### What to do
Give again, word for word, every line in the entries below from the line with "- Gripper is" up to and including the line with "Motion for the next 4", and no other line.

### Collected data
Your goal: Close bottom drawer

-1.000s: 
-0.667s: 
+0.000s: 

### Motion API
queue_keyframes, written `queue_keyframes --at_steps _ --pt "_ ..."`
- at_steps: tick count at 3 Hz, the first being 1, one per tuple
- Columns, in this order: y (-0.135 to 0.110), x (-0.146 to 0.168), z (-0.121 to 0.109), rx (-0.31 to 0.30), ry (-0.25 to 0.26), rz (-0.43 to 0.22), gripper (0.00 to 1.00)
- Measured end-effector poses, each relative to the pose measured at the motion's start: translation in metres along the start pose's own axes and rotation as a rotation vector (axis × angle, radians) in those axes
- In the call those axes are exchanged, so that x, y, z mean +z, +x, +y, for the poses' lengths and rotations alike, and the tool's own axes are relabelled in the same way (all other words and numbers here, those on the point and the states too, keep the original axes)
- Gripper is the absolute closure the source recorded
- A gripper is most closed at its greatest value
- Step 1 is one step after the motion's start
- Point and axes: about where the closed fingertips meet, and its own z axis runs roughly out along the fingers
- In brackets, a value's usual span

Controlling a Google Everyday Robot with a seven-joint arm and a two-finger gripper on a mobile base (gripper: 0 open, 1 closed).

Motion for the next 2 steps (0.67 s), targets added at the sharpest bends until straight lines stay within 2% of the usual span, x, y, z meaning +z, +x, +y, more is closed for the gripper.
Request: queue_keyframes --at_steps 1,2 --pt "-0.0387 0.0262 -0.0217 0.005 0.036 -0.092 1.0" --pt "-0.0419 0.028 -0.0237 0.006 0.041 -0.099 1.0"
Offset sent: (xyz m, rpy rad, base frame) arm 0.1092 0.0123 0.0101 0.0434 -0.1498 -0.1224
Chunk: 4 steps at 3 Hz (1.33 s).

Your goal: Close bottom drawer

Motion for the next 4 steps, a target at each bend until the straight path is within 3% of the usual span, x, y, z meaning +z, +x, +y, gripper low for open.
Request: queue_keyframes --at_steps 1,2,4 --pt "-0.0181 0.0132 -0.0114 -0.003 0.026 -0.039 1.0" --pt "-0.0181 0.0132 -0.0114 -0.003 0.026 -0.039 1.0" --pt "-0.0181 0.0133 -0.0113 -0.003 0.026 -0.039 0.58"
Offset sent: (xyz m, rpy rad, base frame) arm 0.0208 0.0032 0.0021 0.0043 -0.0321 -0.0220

### Answer box
- Gripper is the absolute closure the source recorded
- A gripper is most closed at its greatest value
- Step 1 is one step after the motion's start
- Point and axes: about where the closed fingertips meet, and its own z axis runs roughly out along the fingers
- In brackets, a value's usual span

Controlling a Google Everyday Robot with a seven-joint arm and a two-finger gripper on a mobile base (gripper: 0 open, 1 closed).

Motion for the next 2 steps (0.67 s), targets added at the sharpest bends until straight lines stay within 2% of the usual span, x, y, z meaning +z, +x, +y, more is closed for the gripper.
Request: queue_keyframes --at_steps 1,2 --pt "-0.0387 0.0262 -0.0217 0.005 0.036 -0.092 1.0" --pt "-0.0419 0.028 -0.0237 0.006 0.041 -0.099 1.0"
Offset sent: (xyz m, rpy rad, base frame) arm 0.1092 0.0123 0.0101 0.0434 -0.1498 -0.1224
Chunk: 4 steps at 3 Hz (1.33 s).

Your goal: Close bottom drawer

Motion for the next 4 steps, a target at each bend until the straight path is within 3% of the usual span, x, y, z meaning +z, +x, +y, gripper low for open.

This concludes the answer.